Think the Fed Controls Mortgage Rates? Here’s the Truth
- Ciara
- Feb 19
- 2 min read

1. Mortgage Rates Follow the Bond Market, Not the Fed
Many people assume the Fed directly controls mortgage rates, but that’s a common misconception. Mortgage rates are actually tied to the 10-year Treasury yield, which moves based on inflation, investor confidence, and economic conditions.
"Mortgage rates tend to follow the bond market, and the bond market follows inflation," says Lawrence Yun, Chief Economist at the National Association of Realtors.
When investors expect inflation to rise, they demand higher returns on bonds, pushing mortgage rates up—even if the Fed cuts rates. In 2023, mortgage rates remained above 7% despite multiple Fed rate cuts—proving that lower Fed rates don’t always mean lower mortgages.
2. Banks Are Playing It Safe—And That’s Costing You.
Even when the Fed lowers interest rates, lenders don’t immediately pass the savings onto borrowers. Banks consider multiple risk factors before setting mortgage rates, including:
Future inflation expectations
Loan demand vs. available funds
Risk of borrower defaults
Right now, lenders are being extra cautious, keeping mortgage rates higher to protect against financial uncertainty. This means even though the Fed is lowering rates, your mortgage lender isn’t in a rush to do the same.
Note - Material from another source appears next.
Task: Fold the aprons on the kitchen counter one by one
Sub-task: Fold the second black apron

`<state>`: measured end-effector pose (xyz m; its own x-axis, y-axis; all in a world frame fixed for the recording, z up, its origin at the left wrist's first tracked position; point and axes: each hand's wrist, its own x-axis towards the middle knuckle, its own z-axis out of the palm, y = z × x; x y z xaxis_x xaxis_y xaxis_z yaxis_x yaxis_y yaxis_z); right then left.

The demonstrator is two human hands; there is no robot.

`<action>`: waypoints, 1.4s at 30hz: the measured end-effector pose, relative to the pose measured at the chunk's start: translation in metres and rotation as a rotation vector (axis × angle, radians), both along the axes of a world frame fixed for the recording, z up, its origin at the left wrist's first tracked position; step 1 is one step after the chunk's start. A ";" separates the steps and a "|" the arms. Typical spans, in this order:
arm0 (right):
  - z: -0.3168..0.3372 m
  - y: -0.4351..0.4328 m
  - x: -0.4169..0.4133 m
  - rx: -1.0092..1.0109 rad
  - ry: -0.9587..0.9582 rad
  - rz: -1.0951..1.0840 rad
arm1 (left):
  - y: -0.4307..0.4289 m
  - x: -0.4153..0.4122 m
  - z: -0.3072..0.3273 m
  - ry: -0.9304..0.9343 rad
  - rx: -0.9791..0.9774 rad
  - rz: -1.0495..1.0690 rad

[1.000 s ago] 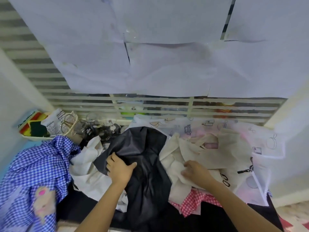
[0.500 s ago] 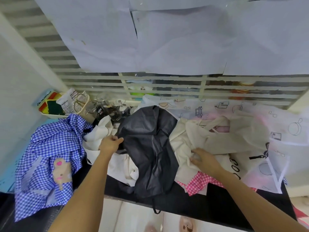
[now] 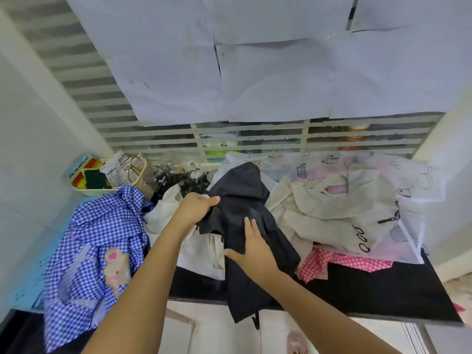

3. Short-Term Rate Cuts Won’t Fix Long-Term Mortgage Costs.
The Federal Reserve controls short-term interest rates, like those on credit cards, auto loans, and bank-to-bank lending. Mortgage rates, on the other hand, are based on long-term lending markets.
Historically, mortgage rates don’t drop significantly until inflation is under control and investor confidence in the economy stabilizes. According to Freddie Mac, mortgage rates are more closely tied to the 10-year Treasury yield, which fluctuates based on investor sentiment. So, even if the Fed cuts rates today, mortgage rates might not follow for months—or even years.
4. High Buyer Demand Means Lenders Can Keep Rates High.
Mortgage rates drop when demand for loans decreases. But in today’s market, homebuyers are still purchasing, even with higher rates.
Why? Because housing inventory remains tight, keeping home prices high and demand steady. Until home sales slow dramatically or economic uncertainty scares buyers away, lenders don’t have an incentive to slash rates.
5. How to Get the Best Mortgage Rate Anyway.
Waiting for the perfect interest rate could mean missing out on a great home. Instead of sitting on the sidelines:
Explore homebuyer down payment assistance programs – North Carolina offers various programs to help first-time buyers and veterans with down payments and closing costs.
Utilize VA Loans – Veterans and active-duty military members may qualify for VA loans, which require zero down payment and have competitive interest rates.
Consider a rate buydown – Many sellers and lenders offer rate buydown programs to help reduce your mortgage rate for the first few years.
Mortgage rates are unpredictable, but one thing is clear: waiting for the Fed to cut rates won’t guarantee a lower mortgage rate anytime soon. If you’re serious about buying a home, focus on what you can control—your budget, loan options, and strategy.